Он выпрыгнул из машины и метался по полю, как дикий разъяренный зверь. Я вышла следом. Было прохладно, чувствовалось приближение осени, я поежилась и плотнее закуталась в ветровку. Мне хотелось сказать ему, что все будет хорошо, но одновременно с этим было понимание, что лезть не надо. Как странно, что, видя переживания других людей, мы им настолько глубоко сопереживаем, что наши беды сразу меркнут.
И вдруг он, пробегая мимо меня, на секунду притормозил:
— Ты как?
— Я то? Нормально, — я положила ему руку на грудь. Я его не держала, но ему в свою очередь было не очень удобно взять и бежать снова по полю. — И все будет хорошо. Я узнавала.

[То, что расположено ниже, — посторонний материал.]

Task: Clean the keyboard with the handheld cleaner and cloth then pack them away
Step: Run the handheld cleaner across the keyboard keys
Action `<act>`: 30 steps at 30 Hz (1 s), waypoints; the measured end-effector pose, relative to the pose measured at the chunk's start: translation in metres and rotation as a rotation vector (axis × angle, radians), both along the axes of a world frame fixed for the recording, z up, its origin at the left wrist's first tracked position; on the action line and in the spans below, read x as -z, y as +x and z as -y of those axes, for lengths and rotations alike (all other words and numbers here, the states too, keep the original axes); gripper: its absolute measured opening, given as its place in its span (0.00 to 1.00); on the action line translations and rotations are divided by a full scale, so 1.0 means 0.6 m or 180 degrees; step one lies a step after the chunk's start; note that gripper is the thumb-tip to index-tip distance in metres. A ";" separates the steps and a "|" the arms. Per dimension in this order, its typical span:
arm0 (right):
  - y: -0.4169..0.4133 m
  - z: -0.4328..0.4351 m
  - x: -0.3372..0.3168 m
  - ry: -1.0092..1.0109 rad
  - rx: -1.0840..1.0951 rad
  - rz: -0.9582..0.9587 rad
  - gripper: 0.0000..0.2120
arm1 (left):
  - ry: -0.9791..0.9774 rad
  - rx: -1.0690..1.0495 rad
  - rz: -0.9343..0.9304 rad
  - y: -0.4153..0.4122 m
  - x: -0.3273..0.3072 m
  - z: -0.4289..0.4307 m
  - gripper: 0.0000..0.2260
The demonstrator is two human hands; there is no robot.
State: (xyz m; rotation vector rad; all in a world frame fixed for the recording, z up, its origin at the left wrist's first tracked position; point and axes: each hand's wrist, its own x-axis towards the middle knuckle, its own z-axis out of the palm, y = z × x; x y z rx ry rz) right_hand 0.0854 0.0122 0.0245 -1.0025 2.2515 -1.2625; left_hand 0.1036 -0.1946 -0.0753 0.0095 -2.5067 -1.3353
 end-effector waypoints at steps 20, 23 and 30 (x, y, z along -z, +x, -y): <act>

А под моей рукой вздымалась грудь, внутри все клокотало, и это стремилось вырваться, чтобы рвать и метать. И вдруг он схватил меня в охапку и плотно сжал. Это даже объятиями сложно было назвать, это именно — сжать, как лимон, чтоб его выжать. Его руки метались по моей спине, словно я была глиной, и приложив немного усилий, меня можно было растереть в порошок. Его рука наткнулась на мою косу, которую он тут же схватил и так дернул, что голова запрокинулась назад. Я судорожно вдохнула, а он жадно впился губами в шею, и медленно провел рукой по спине от шеи вниз, судя по всему, ногтями, но возбуждение, порожденное болью, следовавшее за его рукой не остановилось вместе с его рукой, а поползло дальше вниз.
Вдруг также неожиданно, как начались его страстные поиски, также неожиданно они прекратились. Он затих, зарывшись носом в мои волосы. Я так и осталась тряпичной куклой в его руках и освобождаться из его объятий не хотелось.
В машине я поймала на себе его взгляд, он словно увидел привидение. Я потянулась, чтобы посмотреть на себя в зеркале, ну, волосы взъерошены, коса наполовину расплелась, ну, что он не видел лохматых девушек? Я потянулась в карман ветровки за ключами, и тут увидела на груди какие-то царапины. Мефистофель, нахмурившись, смотрел на меня. Я попыталась разрядить обстановку:
— О! Можно спокойно заявиться в полицию с заявлением об изнасиловании, никто даже сомневаться не будет.
У Мефистофеля дернулись скулы, глаза стали еще уже.
— Это была шутка! Неудачная, возможно, — он нисколько не изменился.
— Пошли! — он кивком показал на входную дверь моего подъезда, когда мы приехали. — Это надо обработать.